*** STORED DATA

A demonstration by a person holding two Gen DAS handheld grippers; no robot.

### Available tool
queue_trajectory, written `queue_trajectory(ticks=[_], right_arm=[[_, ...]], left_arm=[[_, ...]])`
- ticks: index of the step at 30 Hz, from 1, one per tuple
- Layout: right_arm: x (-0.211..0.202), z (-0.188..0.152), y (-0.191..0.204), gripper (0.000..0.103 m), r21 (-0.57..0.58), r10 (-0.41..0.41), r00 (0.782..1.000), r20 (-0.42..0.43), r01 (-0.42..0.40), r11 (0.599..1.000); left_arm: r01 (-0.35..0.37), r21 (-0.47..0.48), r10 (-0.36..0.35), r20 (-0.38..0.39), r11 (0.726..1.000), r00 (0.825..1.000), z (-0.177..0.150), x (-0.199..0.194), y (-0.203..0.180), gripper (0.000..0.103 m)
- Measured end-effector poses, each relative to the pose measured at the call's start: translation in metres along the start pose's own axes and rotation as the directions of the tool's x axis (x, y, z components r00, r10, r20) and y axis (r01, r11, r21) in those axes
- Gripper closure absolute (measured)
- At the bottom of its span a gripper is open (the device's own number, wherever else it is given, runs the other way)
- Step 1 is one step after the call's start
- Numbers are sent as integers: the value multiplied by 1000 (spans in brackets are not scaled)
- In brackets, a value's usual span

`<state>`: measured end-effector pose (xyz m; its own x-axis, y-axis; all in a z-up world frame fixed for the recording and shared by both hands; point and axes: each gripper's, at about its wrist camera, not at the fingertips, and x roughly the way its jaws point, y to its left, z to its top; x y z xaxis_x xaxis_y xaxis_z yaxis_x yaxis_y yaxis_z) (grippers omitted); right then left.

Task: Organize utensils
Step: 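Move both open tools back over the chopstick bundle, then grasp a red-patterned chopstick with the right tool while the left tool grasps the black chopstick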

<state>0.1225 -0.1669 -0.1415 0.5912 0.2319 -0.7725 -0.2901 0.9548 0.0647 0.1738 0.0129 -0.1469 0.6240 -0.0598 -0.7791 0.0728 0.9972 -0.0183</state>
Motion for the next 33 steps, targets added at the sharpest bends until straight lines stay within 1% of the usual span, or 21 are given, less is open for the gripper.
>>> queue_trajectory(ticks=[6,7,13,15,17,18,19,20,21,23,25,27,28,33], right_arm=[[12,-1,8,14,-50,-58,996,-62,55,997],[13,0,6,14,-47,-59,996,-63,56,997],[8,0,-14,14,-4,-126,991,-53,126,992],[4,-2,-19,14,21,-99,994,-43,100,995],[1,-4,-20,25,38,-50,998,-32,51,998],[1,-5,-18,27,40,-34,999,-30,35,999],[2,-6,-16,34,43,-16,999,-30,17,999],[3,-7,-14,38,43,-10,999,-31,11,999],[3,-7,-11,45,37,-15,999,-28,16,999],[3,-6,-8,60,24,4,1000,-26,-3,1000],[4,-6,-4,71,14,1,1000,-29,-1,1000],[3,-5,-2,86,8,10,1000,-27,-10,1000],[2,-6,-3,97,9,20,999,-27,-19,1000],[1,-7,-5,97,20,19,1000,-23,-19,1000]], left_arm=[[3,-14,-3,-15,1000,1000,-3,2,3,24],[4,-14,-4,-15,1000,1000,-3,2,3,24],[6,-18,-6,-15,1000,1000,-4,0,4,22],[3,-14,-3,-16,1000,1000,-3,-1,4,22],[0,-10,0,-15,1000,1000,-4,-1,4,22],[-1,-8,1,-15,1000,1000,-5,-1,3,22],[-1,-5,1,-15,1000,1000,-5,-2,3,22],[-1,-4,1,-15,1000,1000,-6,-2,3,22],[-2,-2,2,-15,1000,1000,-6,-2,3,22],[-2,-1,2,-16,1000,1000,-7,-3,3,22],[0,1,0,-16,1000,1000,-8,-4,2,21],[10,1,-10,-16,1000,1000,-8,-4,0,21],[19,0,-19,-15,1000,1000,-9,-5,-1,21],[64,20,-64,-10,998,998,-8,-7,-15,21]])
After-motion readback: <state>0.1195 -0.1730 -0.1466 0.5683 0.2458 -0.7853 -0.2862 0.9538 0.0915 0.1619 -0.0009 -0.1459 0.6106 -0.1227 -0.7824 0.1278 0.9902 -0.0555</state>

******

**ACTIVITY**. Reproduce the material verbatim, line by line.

**TASK ANSWER**.
A demonstration by a person holding two Gen DAS handheld grippers; no robot.

### Available tool
queue_trajectory, written `queue_trajectory(ticks=[_], right_arm=[[_, ...]], left_arm=[[_, ...]])`
- ticks: index of the step at 30 Hz, from 1, one per tuple
- Layout: right_arm: x (-0.211..0.202), z (-0.188..0.152), y (-0.191..0.204), gripper (0.000..0.103 m), r21 (-0.57..0.58), r10 (-0.41..0.41), r00 (0.782..1.000), r20 (-0.42..0.43), r01 (-0.42..0.40), r11 (0.599..1.000); left_arm: r01 (-0.35..0.37), r21 (-0.47..0.48), r10 (-0.36..0.35), r20 (-0.38..0.39), r11 (0.726..1.000), r00 (0.825..1.000), z (-0.177..0.150), x (-0.199..0.194), y (-0.203..0.180), gripper (0.000..0.103 m)
- Measured end-effector poses, each relative to the pose measured at the call's start: translation in metres along the start pose's own axes and rotation as the directions of the tool's x axis (x, y, z components r00, r10, r20) and y axis (r01, r11, r21) in those axes
- Gripper closure absolute (measured)
- At the bottom of its span a gripper is open (the device's own number, wherever else it is given, runs the other way)
- Step 1 is one step after the call's start
- Numbers are sent as integers: the value multiplied by 1000 (spans in brackets are not scaled)
- In brackets, a value's usual span

`<state>`: measured end-effector pose (xyz m; its own x-axis, y-axis; all in a z-up world frame fixed for the recording and shared by both hands; point and axes: each gripper's, at about its wrist camera, not at the fingertips, and x roughly the way its jaws point, y to its left, z to its top; x y z xaxis_x xaxis_y xaxis_z yaxis_x yaxis_y yaxis_z) (grippers omitted); right then left.

Task: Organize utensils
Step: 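Move both open tools back over the chopstick bundle, then grasp a red-patterned chopstick with the right tool while the left tool grasps the black chopstick
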
<state>0.1225 -0.1669 -0.1415 0.5912 0.2319 -0.7725 -0.2901 0.9548 0.0647 0.1738 0.0129 -0.1469 0.6240 -0.0598 -0.7791 0.0728 0.9972 -0.0183</state>
Motion for the next 33 steps, targets added at the sharpest bends until straight lines stay within 1% of the usual span, or 21 are given, less is open for the gripper.
>>> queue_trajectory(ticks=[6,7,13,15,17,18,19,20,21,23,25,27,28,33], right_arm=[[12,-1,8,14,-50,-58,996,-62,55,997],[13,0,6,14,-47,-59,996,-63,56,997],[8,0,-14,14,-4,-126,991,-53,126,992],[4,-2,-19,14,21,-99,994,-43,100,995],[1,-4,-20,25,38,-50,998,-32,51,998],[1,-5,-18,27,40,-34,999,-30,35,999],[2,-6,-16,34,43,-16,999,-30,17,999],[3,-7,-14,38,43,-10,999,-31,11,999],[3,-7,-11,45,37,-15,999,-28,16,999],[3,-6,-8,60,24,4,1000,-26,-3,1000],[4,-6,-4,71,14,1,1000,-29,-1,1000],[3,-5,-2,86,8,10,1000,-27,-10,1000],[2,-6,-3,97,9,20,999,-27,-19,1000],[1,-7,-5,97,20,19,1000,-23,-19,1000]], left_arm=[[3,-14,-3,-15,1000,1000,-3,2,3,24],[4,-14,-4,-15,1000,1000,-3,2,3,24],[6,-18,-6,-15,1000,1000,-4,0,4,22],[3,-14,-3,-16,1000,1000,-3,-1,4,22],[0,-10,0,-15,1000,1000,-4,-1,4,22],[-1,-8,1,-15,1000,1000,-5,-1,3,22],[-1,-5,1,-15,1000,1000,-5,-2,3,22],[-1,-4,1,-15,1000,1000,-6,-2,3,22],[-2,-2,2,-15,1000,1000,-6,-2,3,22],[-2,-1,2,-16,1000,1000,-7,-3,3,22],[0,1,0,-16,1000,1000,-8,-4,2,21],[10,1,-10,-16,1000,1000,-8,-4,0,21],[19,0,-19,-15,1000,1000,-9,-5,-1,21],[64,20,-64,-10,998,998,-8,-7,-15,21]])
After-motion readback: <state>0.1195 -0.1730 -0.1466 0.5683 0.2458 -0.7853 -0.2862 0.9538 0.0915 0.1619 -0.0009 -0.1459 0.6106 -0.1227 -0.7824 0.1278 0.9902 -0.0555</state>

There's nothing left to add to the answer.